- **Required action**
Give back every entry, copied exactly.

(Data records)

::::::::::

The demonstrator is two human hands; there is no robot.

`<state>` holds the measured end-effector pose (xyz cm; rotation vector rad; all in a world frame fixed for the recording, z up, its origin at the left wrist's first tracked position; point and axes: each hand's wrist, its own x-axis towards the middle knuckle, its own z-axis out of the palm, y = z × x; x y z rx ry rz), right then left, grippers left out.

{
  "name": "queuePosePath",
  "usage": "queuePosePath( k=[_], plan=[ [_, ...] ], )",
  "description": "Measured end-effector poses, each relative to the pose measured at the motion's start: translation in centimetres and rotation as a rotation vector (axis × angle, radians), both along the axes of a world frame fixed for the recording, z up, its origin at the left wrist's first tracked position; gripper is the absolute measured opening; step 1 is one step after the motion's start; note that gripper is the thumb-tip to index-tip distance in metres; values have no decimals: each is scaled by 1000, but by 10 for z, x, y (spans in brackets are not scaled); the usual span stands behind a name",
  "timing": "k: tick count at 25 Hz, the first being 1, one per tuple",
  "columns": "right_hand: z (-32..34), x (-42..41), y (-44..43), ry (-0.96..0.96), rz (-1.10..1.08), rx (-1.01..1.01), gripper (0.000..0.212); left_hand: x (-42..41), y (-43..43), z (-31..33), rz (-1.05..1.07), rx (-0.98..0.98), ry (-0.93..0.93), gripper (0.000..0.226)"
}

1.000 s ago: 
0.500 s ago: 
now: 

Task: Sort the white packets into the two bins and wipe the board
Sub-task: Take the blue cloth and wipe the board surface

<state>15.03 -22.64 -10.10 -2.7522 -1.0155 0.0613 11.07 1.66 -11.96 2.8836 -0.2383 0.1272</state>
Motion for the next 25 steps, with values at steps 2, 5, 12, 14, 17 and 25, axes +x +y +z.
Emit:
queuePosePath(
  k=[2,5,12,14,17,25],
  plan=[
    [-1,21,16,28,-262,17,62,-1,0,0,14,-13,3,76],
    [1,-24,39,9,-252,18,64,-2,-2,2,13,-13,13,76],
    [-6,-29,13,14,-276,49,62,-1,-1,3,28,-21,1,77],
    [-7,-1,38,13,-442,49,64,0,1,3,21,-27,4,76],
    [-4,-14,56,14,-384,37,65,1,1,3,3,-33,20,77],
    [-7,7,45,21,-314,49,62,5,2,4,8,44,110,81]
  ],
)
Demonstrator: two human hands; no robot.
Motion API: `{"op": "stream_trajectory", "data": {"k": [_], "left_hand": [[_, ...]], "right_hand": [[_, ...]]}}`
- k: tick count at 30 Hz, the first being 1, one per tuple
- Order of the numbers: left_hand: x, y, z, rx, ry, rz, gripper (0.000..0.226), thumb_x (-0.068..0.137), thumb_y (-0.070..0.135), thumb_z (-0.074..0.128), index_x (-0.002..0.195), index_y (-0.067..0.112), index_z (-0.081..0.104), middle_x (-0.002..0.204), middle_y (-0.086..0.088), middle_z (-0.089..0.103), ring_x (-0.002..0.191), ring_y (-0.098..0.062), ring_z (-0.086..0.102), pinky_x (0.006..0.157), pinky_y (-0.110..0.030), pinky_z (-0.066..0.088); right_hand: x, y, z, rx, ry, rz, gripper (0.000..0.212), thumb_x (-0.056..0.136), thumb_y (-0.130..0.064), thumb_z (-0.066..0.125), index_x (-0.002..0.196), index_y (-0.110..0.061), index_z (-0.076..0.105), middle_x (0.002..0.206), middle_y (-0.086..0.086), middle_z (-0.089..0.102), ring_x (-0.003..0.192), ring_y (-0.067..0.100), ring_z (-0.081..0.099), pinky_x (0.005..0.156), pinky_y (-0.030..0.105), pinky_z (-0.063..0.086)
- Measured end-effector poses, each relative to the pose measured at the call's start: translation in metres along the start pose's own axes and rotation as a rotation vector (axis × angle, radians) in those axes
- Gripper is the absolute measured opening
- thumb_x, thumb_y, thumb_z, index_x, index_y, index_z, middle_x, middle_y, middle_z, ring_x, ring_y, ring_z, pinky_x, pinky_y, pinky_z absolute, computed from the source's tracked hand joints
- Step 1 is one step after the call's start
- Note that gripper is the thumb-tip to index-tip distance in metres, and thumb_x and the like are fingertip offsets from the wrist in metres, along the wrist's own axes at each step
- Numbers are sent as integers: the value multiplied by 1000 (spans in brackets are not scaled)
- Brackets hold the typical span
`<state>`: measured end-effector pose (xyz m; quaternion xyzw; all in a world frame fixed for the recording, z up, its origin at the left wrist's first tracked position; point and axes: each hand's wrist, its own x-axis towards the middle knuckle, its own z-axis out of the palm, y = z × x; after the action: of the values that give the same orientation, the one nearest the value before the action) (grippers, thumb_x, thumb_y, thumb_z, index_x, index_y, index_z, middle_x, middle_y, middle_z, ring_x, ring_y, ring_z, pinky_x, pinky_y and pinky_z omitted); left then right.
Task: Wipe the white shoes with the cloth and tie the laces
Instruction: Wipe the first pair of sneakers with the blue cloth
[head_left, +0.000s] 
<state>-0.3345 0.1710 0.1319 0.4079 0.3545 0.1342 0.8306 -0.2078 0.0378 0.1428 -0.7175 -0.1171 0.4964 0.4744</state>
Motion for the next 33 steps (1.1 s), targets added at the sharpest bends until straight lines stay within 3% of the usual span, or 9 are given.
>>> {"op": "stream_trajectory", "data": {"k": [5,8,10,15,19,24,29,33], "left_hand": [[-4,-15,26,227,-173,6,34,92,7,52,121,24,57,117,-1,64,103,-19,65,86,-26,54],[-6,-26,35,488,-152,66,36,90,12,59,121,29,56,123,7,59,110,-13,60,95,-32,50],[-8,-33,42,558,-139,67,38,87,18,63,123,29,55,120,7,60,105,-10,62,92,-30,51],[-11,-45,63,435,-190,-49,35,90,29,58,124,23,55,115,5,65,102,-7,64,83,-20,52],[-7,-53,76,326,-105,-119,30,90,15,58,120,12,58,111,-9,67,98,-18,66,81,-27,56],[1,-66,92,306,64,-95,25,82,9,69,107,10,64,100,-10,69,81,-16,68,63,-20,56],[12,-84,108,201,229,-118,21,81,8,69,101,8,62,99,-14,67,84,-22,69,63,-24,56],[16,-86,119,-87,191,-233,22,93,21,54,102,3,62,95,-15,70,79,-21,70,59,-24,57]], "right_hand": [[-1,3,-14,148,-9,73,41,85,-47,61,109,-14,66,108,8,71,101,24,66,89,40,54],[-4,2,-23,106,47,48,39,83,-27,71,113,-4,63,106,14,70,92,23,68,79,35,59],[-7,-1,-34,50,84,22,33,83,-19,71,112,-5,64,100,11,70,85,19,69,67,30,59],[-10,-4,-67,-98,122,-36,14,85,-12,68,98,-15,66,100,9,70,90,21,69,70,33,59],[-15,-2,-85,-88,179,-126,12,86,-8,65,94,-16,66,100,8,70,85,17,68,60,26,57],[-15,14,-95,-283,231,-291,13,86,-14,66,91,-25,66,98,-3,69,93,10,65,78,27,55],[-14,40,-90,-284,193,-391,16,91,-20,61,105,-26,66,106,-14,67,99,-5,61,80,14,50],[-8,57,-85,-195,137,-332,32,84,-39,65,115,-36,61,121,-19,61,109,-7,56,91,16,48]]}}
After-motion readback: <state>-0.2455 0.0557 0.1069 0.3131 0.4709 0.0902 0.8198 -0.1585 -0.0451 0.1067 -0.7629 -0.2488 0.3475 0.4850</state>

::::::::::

- **Solution to this exercise**
The demonstrator is two human hands; there is no robot.

`<state>` holds the measured end-effector pose (xyz cm; rotation vector rad; all in a world frame fixed for the recording, z up, its origin at the left wrist's first tracked position; point and axes: each hand's wrist, its own x-axis towards the middle knuckle, its own z-axis out of the palm, y = z × x; x y z rx ry rz), right then left, grippers left out.

{
  "name": "queuePosePath",
  "usage": "queuePosePath( k=[_], plan=[ [_, ...] ], )",
  "description": "Measured end-effector poses, each relative to the pose measured at the motion's start: translation in centimetres and rotation as a rotation vector (axis × angle, radians), both along the axes of a world frame fixed for the recording, z up, its origin at the left wrist's first tracked position; gripper is the absolute measured opening; step 1 is one step after the motion's start; note that gripper is the thumb-tip to index-tip distance in metres; values have no decimals: each is scaled by 1000, but by 10 for z, x, y (spans in brackets are not scaled); the usual span stands behind a name",
  "timing": "k: tick count at 25 Hz, the first being 1, one per tuple",
  "columns": "right_hand: z (-32..34), x (-42..41), y (-44..43), ry (-0.96..0.96), rz (-1.10..1.08), rx (-1.01..1.01), gripper (0.000..0.212); left_hand: x (-42..41), y (-43..43), z (-31..33), rz (-1.05..1.07), rx (-0.98..0.98), ry (-0.93..0.93), gripper (0.000..0.226)"
}

1.000 s ago: 
0.500 s ago: 
now: 

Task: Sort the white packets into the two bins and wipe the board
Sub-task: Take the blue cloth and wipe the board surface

<state>15.03 -22.64 -10.10 -2.7522 -1.0155 0.0613 11.07 1.66 -11.96 2.8836 -0.2383 0.1272</state>
Motion for the next 25 steps, with values at steps 2, 5, 12, 14, 17 and 25, axes +x +y +z.
Emit:
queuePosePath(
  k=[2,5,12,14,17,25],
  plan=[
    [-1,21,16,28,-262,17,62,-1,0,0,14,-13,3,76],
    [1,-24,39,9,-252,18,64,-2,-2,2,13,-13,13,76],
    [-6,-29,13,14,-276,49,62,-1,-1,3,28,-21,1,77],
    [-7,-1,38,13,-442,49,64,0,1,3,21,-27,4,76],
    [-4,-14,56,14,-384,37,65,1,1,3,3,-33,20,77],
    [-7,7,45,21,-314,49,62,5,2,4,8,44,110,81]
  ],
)
Demonstrator: two human hands; no robot.
Motion API: `{"op": "stream_trajectory", "data": {"k": [_], "left_hand": [[_, ...]], "right_hand": [[_, ...]]}}`
- k: tick count at 30 Hz, the first being 1, one per tuple
- Order of the numbers: left_hand: x, y, z, rx, ry, rz, gripper (0.000..0.226), thumb_x (-0.068..0.137), thumb_y (-0.070..0.135), thumb_z (-0.074..0.128), index_x (-0.002..0.195), index_y (-0.067..0.112), index_z (-0.081..0.104), middle_x (-0.002..0.204), middle_y (-0.086..0.088), middle_z (-0.089..0.103), ring_x (-0.002..0.191), ring_y (-0.098..0.062), ring_z (-0.086..0.102), pinky_x (0.006..0.157), pinky_y (-0.110..0.030), pinky_z (-0.066..0.088); right_hand: x, y, z, rx, ry, rz, gripper (0.000..0.212), thumb_x (-0.056..0.136), thumb_y (-0.130..0.064), thumb_z (-0.066..0.125), index_x (-0.002..0.196), index_y (-0.110..0.061), index_z (-0.076..0.105), middle_x (0.002..0.206), middle_y (-0.086..0.086), middle_z (-0.089..0.102), ring_x (-0.003..0.192), ring_y (-0.067..0.100), ring_z (-0.081..0.099), pinky_x (0.005..0.156), pinky_y (-0.030..0.105), pinky_z (-0.063..0.086)
- Measured end-effector poses, each relative to the pose measured at the call's start: translation in metres along the start pose's own axes and rotation as a rotation vector (axis × angle, radians) in those axes
- Gripper is the absolute measured opening
- thumb_x, thumb_y, thumb_z, index_x, index_y, index_z, middle_x, middle_y, middle_z, ring_x, ring_y, ring_z, pinky_x, pinky_y, pinky_z absolute, computed from the source's tracked hand joints
- Step 1 is one step after the call's start
- Note that gripper is the thumb-tip to index-tip distance in metres, and thumb_x and the like are fingertip offsets from the wrist in metres, along the wrist's own axes at each step
- Numbers are sent as integers: the value multiplied by 1000 (spans in brackets are not scaled)
- Brackets hold the typical span
`<state>`: measured end-effector pose (xyz m; quaternion xyzw; all in a world frame fixed for the recording, z up, its origin at the left wrist's first tracked position; point and axes: each hand's wrist, its own x-axis towards the middle knuckle, its own z-axis out of the palm, y = z × x; after the action: of the values that give the same orientation, the one nearest the value before the action) (grippers, thumb_x, thumb_y, thumb_z, index_x, index_y, index_z, middle_x, middle_y, middle_z, ring_x, ring_y, ring_z, pinky_x, pinky_y and pinky_z omitted); left then right.
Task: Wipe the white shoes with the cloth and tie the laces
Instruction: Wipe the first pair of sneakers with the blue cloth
[head_left, +0.000s] 
<state>-0.3345 0.1710 0.1319 0.4079 0.3545 0.1342 0.8306 -0.2078 0.0378 0.1428 -0.7175 -0.1171 0.4964 0.4744</state>
Motion for the next 33 steps (1.1 s), targets added at the sharpest bends until straight lines stay within 3% of the usual span, or 9 are given.
>>> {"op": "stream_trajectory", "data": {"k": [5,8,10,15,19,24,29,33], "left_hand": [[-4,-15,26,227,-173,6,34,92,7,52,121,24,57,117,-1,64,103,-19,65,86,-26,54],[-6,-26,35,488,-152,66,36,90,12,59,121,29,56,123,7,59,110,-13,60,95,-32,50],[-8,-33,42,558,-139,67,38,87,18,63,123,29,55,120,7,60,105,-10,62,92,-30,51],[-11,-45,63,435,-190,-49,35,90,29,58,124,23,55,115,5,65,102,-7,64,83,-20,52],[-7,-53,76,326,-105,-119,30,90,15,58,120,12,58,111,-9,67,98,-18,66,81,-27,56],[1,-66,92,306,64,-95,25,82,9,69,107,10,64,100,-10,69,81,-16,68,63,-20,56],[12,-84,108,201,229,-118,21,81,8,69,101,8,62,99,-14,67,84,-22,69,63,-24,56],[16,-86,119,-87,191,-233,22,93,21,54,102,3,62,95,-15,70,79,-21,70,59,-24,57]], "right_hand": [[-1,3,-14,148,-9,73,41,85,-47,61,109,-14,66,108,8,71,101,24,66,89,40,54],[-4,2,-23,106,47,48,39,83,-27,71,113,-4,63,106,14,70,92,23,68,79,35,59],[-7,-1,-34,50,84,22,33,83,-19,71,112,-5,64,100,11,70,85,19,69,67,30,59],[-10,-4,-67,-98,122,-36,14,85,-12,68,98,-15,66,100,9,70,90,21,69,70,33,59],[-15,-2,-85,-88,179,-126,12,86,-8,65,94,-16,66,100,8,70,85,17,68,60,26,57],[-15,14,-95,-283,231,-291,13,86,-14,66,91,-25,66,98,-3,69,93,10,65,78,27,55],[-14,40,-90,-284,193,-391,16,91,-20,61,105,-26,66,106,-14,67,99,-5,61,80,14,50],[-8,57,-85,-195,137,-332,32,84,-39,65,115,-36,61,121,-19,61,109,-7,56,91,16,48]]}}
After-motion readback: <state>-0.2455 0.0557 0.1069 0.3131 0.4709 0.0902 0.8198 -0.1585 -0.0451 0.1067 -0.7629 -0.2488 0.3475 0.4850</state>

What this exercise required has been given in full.